▶ WORK INSTRUCTIONS:
The full listing, returned exactly and free of pictures, is the expected answer.

:::::

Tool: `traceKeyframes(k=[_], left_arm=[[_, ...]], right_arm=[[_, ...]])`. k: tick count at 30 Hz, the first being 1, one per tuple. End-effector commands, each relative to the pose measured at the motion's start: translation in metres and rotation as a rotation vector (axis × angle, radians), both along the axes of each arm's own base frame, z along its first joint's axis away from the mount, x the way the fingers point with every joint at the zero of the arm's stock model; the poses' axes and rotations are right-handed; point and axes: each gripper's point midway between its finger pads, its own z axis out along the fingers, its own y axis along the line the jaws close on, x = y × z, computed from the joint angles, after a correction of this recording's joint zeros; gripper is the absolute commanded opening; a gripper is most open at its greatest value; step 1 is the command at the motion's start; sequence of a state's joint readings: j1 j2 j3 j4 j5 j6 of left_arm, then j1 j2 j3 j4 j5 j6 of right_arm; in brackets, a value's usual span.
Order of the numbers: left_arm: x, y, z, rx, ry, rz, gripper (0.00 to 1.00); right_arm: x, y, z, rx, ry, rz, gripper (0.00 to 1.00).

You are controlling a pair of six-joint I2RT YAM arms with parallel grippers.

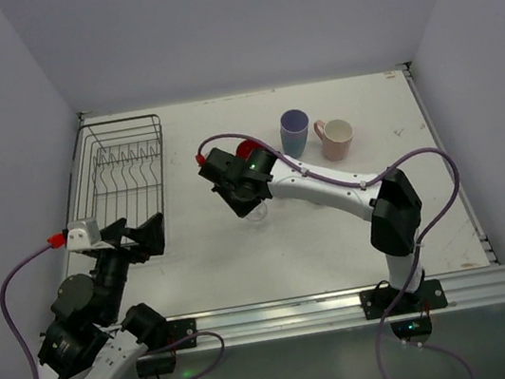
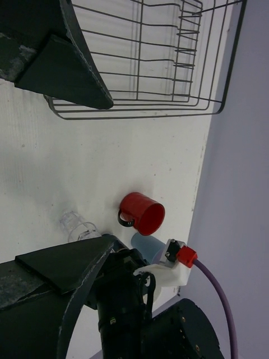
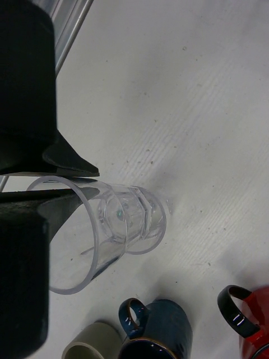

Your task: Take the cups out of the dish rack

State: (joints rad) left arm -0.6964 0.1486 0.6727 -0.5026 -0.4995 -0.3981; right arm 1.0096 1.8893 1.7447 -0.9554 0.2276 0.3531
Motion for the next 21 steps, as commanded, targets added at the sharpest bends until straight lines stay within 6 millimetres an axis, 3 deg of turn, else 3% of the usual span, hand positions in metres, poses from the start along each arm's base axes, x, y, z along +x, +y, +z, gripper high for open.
traceKeyframes(k=[1, 21], left_arm=[[0.0, 0.003, 0.002, 0.01, -0.02, 0.009, 1.0], [0.0, 0.001, 0.002, 0.006, -0.019, -0.001, 1.0]], right_arm=[[0.001, -0.009, 0.008, -0.057, -0.02, 0.022, 0.0], [0.007, -0.006, -0.034, -0.091, 0.027, 0.029, 0.03]])
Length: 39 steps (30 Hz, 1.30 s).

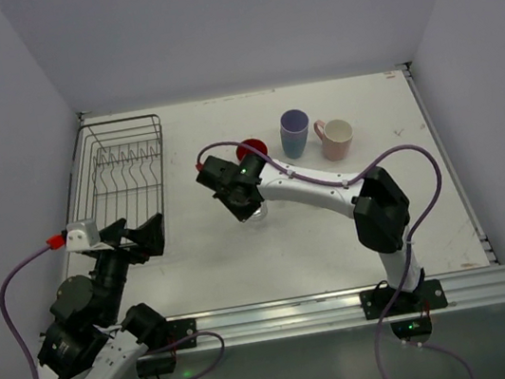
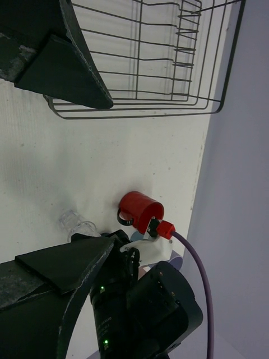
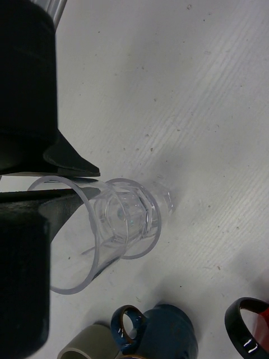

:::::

▶ WRITTEN REPLY:
Tool: `traceKeyframes(k=[_], left_arm=[[_, ...]], right_arm=[[_, ...]])`. k: tick count at 30 Hz, the first being 1, one per tuple. End-effector commands, each relative to the pose measured at the motion's start: translation in metres and rotation as a rotation vector (axis × angle, radians), both along the axes of each arm's own base frame, z along its first joint's axis away from the mount, x the way the fingers point with every joint at the zero of the arm's stock model; the poses' axes and rotations are right-handed; point and axes: each gripper's point midway between its finger pads, its own z axis out along the fingers, its own y axis along the line the jaws close on, x = y × z, computed from the joint angles, after a correction of this recording's joint zeros; gripper is the absolute commanded opening; a gripper is most open at its greatest value; step 1 is the command at the motion's start; sequence of a state's joint readings: j1 j2 j3 j4 j5 j6 of left_arm, then j1 j2 j3 j4 j5 j6 of right_arm; in brackets, a value's usual span.
Order of the numbers: left_arm: x, y, z, rx, ry, rz, gripper (0.00 to 1.00); right_arm: x, y, z, rx, ry, rz, gripper (0.00 to 1.00).

You are controlling a pair of six-joint I2RT YAM arms with parallel grippers.


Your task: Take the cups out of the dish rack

State: (joints rad) left arm -0.6964 0.1486 0.6727 -0.5026 -0.4995 -0.3981; right arm 1.0096 1.8893 1.7447 -0.9554 0.2276 0.3531
Motion for the next 21 steps, as commanded, targets added at the sharpest bends until straight lines stay within 6 millimetres an axis, 3 deg of turn, else 3% of the usual span, hand positions in metres, poses from the start along each arm's base axes, x, y, z along +x, +y, +z, gripper high for open.
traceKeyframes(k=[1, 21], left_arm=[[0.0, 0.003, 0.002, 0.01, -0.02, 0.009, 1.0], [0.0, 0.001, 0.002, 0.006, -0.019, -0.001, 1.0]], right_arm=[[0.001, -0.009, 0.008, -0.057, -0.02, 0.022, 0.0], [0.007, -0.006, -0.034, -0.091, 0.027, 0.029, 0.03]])
Length: 39 steps (30 Hz, 1.30 s).

For this exercise, nothing more is required.